» **ACTIVITY**:
All pictures are to be excluded when the data below is output verbatim.

» **Data items**:
------------------------------------------------

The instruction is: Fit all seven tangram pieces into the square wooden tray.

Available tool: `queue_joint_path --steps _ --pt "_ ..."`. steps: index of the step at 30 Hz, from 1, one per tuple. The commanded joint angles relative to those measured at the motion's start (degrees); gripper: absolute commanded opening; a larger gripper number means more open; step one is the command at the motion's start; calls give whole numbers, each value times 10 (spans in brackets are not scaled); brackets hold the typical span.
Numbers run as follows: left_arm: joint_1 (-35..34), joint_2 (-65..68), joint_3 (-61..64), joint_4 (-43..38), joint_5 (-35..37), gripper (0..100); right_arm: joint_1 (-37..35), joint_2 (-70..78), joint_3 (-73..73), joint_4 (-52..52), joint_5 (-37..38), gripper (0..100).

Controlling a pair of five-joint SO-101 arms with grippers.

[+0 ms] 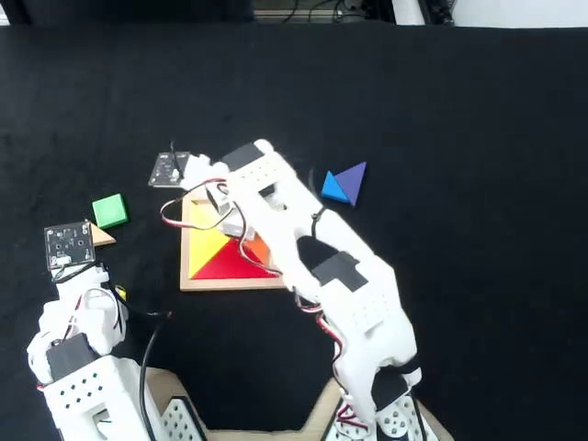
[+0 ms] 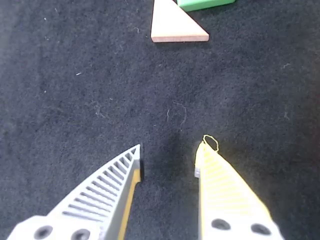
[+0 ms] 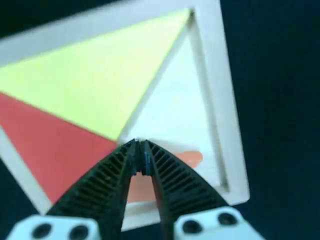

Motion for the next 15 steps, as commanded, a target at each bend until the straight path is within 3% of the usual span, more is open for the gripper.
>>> queue_joint_path --steps 1,15 --pt "0 -3 -1 -6 -3 181 27 -5 -2 40 -3 11" --pt "0 -3 -1 -6 -3 181 3 -12 61 76 -3 11"
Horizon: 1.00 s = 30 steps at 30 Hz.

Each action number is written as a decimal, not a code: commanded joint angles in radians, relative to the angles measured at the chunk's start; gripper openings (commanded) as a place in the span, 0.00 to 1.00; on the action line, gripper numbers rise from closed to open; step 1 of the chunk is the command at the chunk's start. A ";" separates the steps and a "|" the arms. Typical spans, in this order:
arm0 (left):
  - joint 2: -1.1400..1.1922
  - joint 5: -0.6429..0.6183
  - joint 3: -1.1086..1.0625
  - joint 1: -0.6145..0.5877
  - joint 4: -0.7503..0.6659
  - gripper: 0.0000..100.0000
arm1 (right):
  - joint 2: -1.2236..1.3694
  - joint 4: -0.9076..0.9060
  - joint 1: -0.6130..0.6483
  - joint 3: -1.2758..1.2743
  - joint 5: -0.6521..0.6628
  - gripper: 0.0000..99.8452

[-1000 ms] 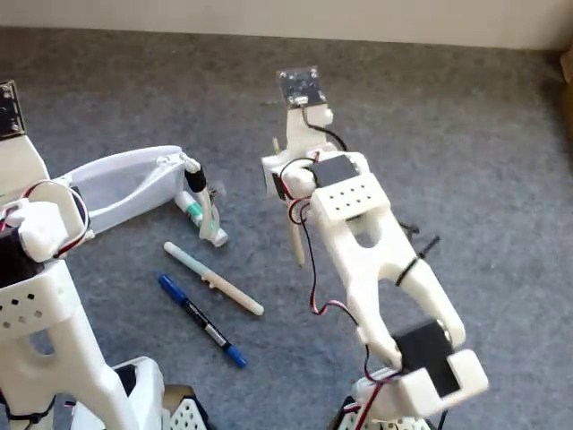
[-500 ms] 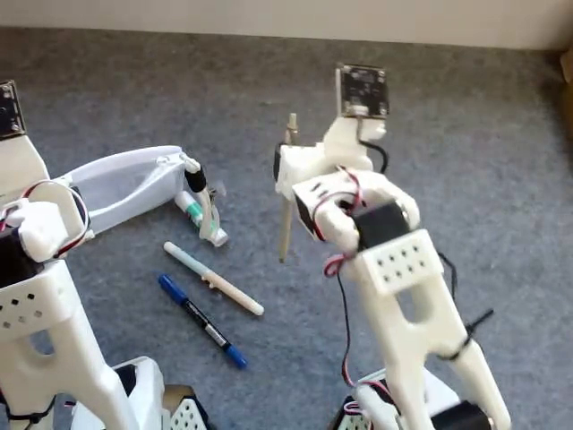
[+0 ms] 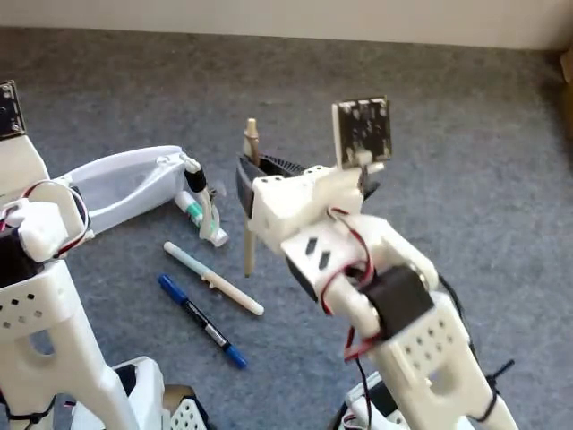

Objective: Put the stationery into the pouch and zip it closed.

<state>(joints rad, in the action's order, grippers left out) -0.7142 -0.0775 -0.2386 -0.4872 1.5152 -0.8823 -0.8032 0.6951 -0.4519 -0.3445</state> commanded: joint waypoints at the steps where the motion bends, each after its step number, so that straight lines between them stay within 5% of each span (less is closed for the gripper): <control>1: -0.033 -0.009 0.002 -0.002 -0.025 0.01 | -0.084 0.128 0.073 0.012 -0.002 0.01; 9: -0.033 -0.009 0.002 -0.002 -0.023 0.01 | -0.102 0.452 0.159 0.012 0.005 0.01; 19: -0.030 -0.009 0.001 -0.002 -0.023 0.01 | -0.101 0.708 0.352 -0.041 0.262 0.01; 30: -0.030 -0.009 0.001 -0.002 -0.021 0.01 | 0.004 1.095 0.366 -0.262 0.431 0.01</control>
<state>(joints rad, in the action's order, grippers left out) -0.7142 -0.0775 -0.2417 -0.4872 1.5152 -0.9375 0.2125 1.0526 -0.7219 0.0667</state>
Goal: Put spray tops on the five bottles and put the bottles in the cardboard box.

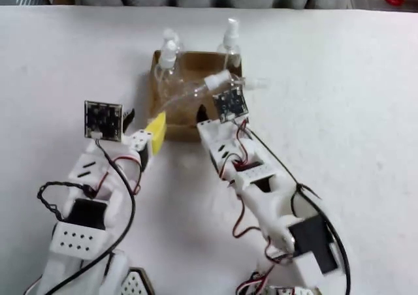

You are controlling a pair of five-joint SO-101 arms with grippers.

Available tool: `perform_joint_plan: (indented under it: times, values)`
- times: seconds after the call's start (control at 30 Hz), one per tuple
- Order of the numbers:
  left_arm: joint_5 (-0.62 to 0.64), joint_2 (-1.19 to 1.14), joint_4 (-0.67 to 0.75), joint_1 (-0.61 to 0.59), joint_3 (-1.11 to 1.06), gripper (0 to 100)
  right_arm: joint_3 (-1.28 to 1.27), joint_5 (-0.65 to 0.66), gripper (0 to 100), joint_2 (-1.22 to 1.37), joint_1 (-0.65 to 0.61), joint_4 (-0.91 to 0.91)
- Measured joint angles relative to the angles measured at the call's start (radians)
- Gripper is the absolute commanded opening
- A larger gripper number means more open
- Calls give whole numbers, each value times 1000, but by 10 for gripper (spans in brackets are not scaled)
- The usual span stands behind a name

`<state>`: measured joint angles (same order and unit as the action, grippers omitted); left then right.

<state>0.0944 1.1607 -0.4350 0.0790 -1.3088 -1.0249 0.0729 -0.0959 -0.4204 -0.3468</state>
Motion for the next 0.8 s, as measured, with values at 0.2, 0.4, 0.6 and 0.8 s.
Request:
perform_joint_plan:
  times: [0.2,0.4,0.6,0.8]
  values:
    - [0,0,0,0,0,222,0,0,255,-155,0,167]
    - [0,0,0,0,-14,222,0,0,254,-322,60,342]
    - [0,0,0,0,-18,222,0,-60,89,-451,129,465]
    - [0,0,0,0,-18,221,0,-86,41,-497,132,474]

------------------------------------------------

» **TASK SOLUTION**:
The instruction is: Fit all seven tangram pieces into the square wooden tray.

Available tool: `queue_joint_path --steps _ --pt "_ ..."`. steps: index of the step at 30 Hz, from 1, one per tuple. The commanded joint angles relative to those measured at the motion's start (degrees); gripper: absolute commanded opening; a larger gripper number means more open; step one is the command at the motion's start; calls give whole numbers, each value times 10 (spans in brackets are not scaled); brackets hold the typical span.
Numbers run as follows: left_arm: joint_1 (-35..34), joint_2 (-65..68), joint_3 (-61..64), joint_4 (-43..38), joint_5 (-35..37), gripper (0..100); right_arm: joint_1 (-37..35), joint_2 (-70..78), joint_3 (-73..73), joint_4 (-52..52), joint_5 (-37..38), gripper (0..100).

Controlling a pair of five-joint SO-101 arms with grippers.

[+0 ms] 
[+0 ms] 
[+0 ms] 

Motion for the next 15 steps, as commanded, a target at each bend until the straight path is within 3% of the usual span, more is open for the gripper.
>>> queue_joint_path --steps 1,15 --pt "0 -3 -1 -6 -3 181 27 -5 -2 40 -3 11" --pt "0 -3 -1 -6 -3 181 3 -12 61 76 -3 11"
Horizon: 1.00 s = 30 steps at 30 Hz.

Each action number is written as a decimal, not a code: commanded joint angles in radians, relative to the angles measured at the chunk's start; gripper openings (commanded) as a place in the span, 0.00 to 1.00; on the action line, gripper numbers rise from closed to open; step 1 of the chunk is the command at the chunk's start. A ";" separates the steps and a "|" the arms. Typical spans, in this order:
arm0 (left):
  - joint 2: -1.1400..1.1922
  - joint 5: -0.6429..0.6183
  - joint 3: -1.1086..1.0625
  - joint 1: -0.6145..0.5877
  - joint 4: -0.7503..0.6659
  - gripper: 0.0000..100.0000
arm1 (right):
  - joint 2: -1.2236..1.3694
  - joint 4: -0.9076..0.9060
  - joint 1: -0.6130..0.6483
  - joint 3: -1.2758..1.2743
  - joint 5: -0.6521..0.6628
  - gripper: 0.0000..99.8452

[-1000 ms] 
[-500 ms] 
[+0 ms] 

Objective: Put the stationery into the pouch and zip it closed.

<state>(joints rad, in the action's order, grippers left out) -0.7142 -0.0775 -0.2386 -0.4872 1.5152 -0.8823 -0.8032 0.6951 -0.4519 -0.3445</state> commanded: joint waypoints at the steps where the motion bends, each after its step number, so that straight lines between them stay within 5% of each span (less is closed for the gripper): <control>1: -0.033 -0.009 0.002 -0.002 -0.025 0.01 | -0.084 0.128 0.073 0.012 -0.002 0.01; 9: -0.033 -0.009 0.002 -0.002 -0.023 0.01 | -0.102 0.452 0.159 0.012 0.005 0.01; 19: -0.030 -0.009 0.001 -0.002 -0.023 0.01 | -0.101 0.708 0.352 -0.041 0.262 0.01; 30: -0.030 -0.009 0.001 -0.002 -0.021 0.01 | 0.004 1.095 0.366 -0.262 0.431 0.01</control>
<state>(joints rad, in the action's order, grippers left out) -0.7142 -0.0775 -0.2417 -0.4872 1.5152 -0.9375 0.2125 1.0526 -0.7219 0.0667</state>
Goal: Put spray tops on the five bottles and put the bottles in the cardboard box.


You are controlling a pair of five-joint SO-101 arms with grippers.

Available tool: `perform_joint_plan: (indented under it: times, values)`
- times: seconds after the call's start (control at 30 Hz), one per tuple
- Order of the numbers:
  left_arm: joint_5 (-0.62 to 0.64), joint_2 (-1.19 to 1.14), joint_4 (-0.67 to 0.75), joint_1 (-0.61 to 0.59), joint_3 (-1.11 to 1.06), gripper (0 to 100)
  right_arm: joint_3 (-1.28 to 1.27), joint_5 (-0.65 to 0.66), gripper (0 to 100), joint_2 (-1.22 to 1.37), joint_1 (-0.65 to 0.61), joint_4 (-0.91 to 0.91)
- Measured joint angles relative to the angles measured at the call's start (radians)
- Gripper is the absolute commanded opening
- A larger gripper number means more open
- Calls give whole numbers, each value times 1000, but by 10 for gripper (spans in brackets are not scaled)
- The usual span stands behind a name

`<state>`: measured joint angles (same order and unit as the action, grippers omitted); left then right.

<state>0.0944 1.1607 -0.4350 0.0790 -1.3088 -1.0249 0.0729 -0.0959 -0.4204 -0.3468</state>
Motion for the next 0.8 s, as measured, with values at 0.2, 0.4, 0.6 and 0.8 s.
Request:
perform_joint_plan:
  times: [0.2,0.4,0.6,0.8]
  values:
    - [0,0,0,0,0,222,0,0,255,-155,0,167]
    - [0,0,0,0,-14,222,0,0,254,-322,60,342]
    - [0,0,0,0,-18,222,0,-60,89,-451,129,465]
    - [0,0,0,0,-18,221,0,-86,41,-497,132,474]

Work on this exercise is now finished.